Many of the sections of this book were previously published as short stories (not novel excerpts) and they really do stand alone with an amazing depth and breadth of imagination, but what they create individually makes me feel there is something missing at the center. I did enjoy the book overall and she has created a few truly amazingly real characters. Still, the most intriguing character to me is the one who really was real -- Paul Holy Track.

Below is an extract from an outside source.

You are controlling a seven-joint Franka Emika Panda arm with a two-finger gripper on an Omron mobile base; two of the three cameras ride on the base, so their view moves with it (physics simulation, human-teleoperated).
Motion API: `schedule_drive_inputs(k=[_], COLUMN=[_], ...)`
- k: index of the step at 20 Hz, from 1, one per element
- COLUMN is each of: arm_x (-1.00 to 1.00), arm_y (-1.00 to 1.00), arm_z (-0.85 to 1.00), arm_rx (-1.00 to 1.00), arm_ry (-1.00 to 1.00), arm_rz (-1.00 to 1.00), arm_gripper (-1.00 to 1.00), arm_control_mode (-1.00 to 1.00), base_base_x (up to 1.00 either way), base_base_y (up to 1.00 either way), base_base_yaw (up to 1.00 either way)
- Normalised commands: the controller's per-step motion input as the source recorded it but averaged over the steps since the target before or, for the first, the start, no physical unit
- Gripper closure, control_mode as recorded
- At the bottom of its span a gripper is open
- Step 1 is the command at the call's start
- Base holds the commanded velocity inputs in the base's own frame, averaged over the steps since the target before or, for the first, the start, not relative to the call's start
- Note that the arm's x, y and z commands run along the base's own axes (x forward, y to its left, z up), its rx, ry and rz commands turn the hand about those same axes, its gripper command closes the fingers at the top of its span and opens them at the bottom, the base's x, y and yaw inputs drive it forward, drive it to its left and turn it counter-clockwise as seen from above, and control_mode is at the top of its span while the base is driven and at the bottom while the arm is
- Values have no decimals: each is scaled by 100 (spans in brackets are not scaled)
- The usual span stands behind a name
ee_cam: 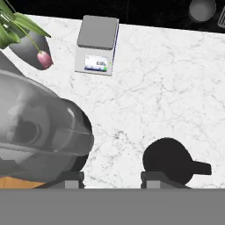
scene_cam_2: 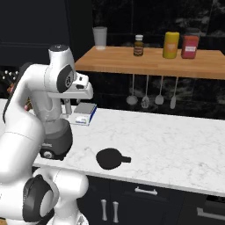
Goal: Close the lid blender by securely placing the lid on top.
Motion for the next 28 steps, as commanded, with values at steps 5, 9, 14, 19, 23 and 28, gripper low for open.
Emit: schedule_drive_inputs(k=[5, 9, 14, 19, 23, 28], arm_x=[-19, -40, -11, 0, 0, -3], arm_y=[-10, -92, -81, -53, -34, -47], arm_z=[-6, -27, -42, -71, -74, -57], arm_rx=[1, 10, 9, -1, -11, -10], arm_ry=[-3, -12, 1, 0, -12, -7], arm_rz=[3, 30, 27, 34, 45, 42], arm_gripper=[-100, -100, -100, -100, -100, -100], arm_control_mode=[-100, -100, -100, -100, -100, -100], base_base_x=[0, 0, 0, 0, 0, 0], base_base_y=[0, 0, 0, 0, 0, 0], base_base_yaw=[0, 0, 0, 0, 0, 0])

He was lynched by a mob in North Dakota in the late 1800's at age 13. I think fascination with this boy (an orphan who -- as Erdrich tells it-- wore small crosses on the bottom of his boots to keep away the tuberculosis that killed his mother) and his murder inspired this book as well as the true story of a plague of doves, but I just wish it would have stayed closer to these fascinating true stories at its heart.
The book is like One Hundred Years of Solitude in the way that the characters are all related somehow in this vast and crazy web. Though One Hundred Years of Solitude starts with a helpful chart of all the characters and no matter how crazy each individual story gets, it remains connected to the central story. This one asks you to invest in each individual story and then without bringing you to a satisfying ending, takes you down the road of another one. The book is marketed as a mystery, but the mystery feels diluted and unsatisfying. I think it would be better presented as a set of stories."
""I have already disappeared, as one does when long accustomed to one's own company."
It's tough for me to love any of Erdrich's books as much as I did "The Last Report on the Miracles at Little No Horse", but I know what to expect from her now and can even imagine a time when I won't have to pick her up. Not that the stories are any less wonderful, but maybe I'm getting a little tired of trying to hold everybody's relationship to everybody else in my head (I thought of making a chart with this one, but that seems a little compulsive)--I have to do at least some of that to keep the stories from feeling just the least little bit random. I had read in The New Yorker the story about Evey and Nonette, and am a little disquieted to find that, at the end of my reading of this book, I don't feel too anchored to any of the relationships in the story. I don't really know Evey much better than I did after reading the New Yorker story, so maybe I'm beginning to mistrust the narrative thread that these relationships are said to create; maybe the relationships are less organic and more of a narrative gadget.
The final reveal about the long-ago murder is more of a "okay. well, then..." and that always makes for the kind of letdown that I'm not usually too forgiving about."
"I picked this up on a whim and found a very entertainiung piece about the workings of a small town at the edge of an Indian Reservation. It is a bit of a mystery but not really suspense. As the story unravels it begomes more and more intersting."